Turns out, we dunno. There are three plausible theories presented below, ranging in (IMHO) order from probably at least partly true to maybe not true.
- The neutron star pulsar magnetic field is a fossil, a ‘magnetic field conserved’ remnant of the original white dwarf’s magnetic field before its electrons and protons merged. The speculative issue is that Maxwell’s EM equations are ‘instantaneous”=>speed of light, so partial field collapse in small places should occur. Because the original white dwarfs are so ‘big’, and the neutron star collapse result so ‘small’ ( about 12-15km, with field strength a function of radius), the magnetic ‘fossil’ field calculations can get to about 10^12G assuming no partial collapse (G=Gauss—with super cooled superconducting magnets we have only been able to get to ~12 Gauss on Earth). But such speculative ‘fossil’ calculations still do not explain neutron star magnetars with inferentially observed magnetic fields up to >10^15G.
- There is an additional ‘residual’ EM force during a neutron stars very rapid formational collapse. From first gravitational field considerations, the electron/proton collapse from ‘ordinary matter’ to ‘just’ neutrons must start at the bottom of the gravitational well, the star center. So the outer layers are still electrons and protons (increasingly rapidly rotating thanks to conservation of angular momentum as the object shrinks in diameter). And as these accelerate thanks to conservation of angular momentum, they create the extra Maxwell equation dynamo forces for magnetars.
- Neutron stars are never only just neutrons.

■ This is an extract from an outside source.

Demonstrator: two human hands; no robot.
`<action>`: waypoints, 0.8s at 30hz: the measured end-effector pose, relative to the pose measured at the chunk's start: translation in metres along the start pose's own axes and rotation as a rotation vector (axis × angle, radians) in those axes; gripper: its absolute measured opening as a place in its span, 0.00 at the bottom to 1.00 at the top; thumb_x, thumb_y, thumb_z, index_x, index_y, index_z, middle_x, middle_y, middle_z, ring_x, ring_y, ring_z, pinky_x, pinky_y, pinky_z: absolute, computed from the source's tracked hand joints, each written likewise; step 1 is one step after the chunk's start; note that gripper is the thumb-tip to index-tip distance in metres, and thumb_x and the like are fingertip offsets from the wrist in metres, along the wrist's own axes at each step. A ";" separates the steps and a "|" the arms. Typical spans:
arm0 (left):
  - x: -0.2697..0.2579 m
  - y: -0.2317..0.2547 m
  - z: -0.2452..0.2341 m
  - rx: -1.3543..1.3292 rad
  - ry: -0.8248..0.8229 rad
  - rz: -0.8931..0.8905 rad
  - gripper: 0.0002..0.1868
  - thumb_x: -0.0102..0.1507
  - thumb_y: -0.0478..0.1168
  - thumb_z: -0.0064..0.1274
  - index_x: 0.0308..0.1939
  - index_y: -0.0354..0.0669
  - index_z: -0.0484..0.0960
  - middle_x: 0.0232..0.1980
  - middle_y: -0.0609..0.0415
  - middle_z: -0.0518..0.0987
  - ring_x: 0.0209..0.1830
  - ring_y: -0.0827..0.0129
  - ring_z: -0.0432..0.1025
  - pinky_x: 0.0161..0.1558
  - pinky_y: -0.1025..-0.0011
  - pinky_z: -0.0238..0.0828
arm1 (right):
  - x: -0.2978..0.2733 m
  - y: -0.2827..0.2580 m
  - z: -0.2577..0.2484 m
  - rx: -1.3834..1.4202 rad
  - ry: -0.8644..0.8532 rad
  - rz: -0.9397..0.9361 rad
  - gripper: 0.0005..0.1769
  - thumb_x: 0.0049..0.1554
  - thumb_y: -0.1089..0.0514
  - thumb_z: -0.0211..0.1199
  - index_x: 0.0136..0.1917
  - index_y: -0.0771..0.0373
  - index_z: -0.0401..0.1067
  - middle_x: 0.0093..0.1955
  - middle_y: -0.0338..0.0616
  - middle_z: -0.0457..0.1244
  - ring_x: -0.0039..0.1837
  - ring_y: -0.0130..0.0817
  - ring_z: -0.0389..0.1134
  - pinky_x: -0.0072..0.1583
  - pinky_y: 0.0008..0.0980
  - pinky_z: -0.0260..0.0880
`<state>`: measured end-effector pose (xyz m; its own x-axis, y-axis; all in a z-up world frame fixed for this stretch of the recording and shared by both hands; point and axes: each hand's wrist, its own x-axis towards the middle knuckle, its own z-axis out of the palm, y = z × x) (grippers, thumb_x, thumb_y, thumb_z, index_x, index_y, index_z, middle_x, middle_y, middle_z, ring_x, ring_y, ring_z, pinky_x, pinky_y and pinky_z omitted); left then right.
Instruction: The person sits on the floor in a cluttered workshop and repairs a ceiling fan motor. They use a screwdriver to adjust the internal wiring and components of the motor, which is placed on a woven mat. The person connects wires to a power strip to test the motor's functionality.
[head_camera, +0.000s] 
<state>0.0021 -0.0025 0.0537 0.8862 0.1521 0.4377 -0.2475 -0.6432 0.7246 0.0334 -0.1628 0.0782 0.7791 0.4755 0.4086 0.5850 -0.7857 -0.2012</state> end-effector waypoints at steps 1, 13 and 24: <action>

They have a thin (think 3 cm of ‘normal matter’ comprised of atoms with a nucleus and electrons) residual ‘atmosphere’ just outside their neutron star gravity well, and this ‘atmosphere’ creates the observed magnetic field in a rapidly rotating (up to 700 revolutions/second measured, the figure skater conservation of momentum spin effect in the extreme)) neutron star. The issue here is what keeps the thin supposed normal atomic ‘atmosphere’ from eventually also collapsing? Frictional heating from the enormous angular momentum at the interface?
I dunno. But I do find astrophysics conceptual modeling interesting to noodle.